OXFORDSHIRE’S annual celebration of art has proved as popular as ever, with thousands of people visiting exhibitions around the county.

Artweeks, which is the country’s oldest and biggest open studio event, closes this weekend and has seen around 100,000 people visit 450 exhibitions.

Painters, photographers, potters, silversmiths and other artists have been hosting free exhibitions in their homes and studios across Oxfordshire for the past three weeks.

Festival director Esther Lafferty said: “It seems to have been going very well. The festival is as popular as ever but it is too early to say whether we have had more people than before.

“For me the magic of Oxfordshire Artweeks is finding real surprises tucked away and what is really nice is meeting the new artists.”

Oxfordshire Artweeks was founded in 1981 by a group of professional Oxford artists who saw a similar “open studio” model in the USA and thought the idea could work well at home.

Venues such as churches, cafes and houses, as well as Oxford’s colleges, are turned into temporary exhibition spaces during the festival, which is ending on Monday.

Ms Lafferty said some of her highlights from this year’s festival have included: Headington painter Kamal Koria; Sophie Thompson, a sculptor from Milton-under-Wychwood; and Abingdon artist Pip Stacey, who works in glass, pottery and textiles.
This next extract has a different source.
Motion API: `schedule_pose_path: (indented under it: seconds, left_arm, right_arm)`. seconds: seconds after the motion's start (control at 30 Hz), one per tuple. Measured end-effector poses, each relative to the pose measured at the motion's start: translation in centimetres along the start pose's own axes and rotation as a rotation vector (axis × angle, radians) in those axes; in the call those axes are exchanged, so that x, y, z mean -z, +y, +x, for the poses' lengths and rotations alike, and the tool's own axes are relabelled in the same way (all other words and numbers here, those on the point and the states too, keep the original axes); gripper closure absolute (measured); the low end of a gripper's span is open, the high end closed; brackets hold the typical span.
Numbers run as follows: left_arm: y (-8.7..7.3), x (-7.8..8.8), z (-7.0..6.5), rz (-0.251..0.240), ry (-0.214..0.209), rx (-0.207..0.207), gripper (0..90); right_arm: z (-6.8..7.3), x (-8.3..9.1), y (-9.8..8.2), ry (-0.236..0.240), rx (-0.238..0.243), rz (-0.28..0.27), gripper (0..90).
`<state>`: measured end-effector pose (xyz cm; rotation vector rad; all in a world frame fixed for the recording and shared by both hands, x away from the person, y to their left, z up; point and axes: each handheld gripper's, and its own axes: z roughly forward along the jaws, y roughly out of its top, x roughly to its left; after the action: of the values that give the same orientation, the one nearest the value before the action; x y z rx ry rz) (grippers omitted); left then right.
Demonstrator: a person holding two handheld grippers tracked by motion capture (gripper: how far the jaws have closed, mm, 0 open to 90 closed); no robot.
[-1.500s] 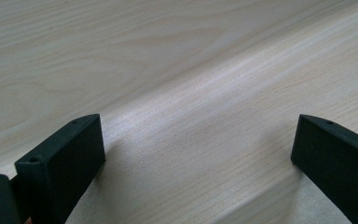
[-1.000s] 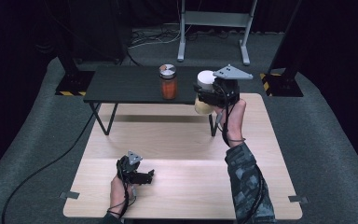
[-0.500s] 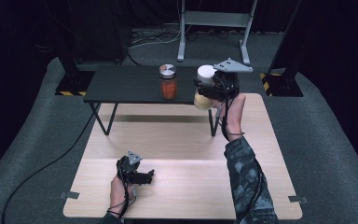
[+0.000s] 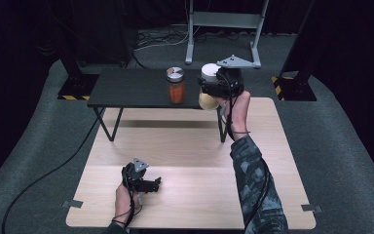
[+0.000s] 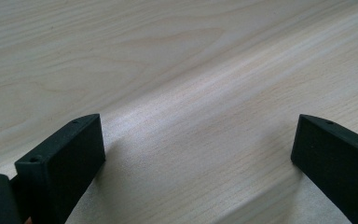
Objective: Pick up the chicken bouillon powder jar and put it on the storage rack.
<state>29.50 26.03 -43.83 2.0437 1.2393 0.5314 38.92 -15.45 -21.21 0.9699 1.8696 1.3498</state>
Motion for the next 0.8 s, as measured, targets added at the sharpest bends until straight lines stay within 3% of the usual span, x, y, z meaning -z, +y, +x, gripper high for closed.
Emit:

Among other artists featured in the festival were partially-sighted painter Susan Ryan and Geoff and Wendy Clifford from Chadlington, who work with paint and ceramics respectively.

Cowley resident Leeann O’Callaghan helped create a mosaic bird when she took her children Lainey, four, and Cade, 18 months, to the Florence Park children’s centre.

She said: “We were doing birds to go on the wall of the children’s centre. They have come out really well.”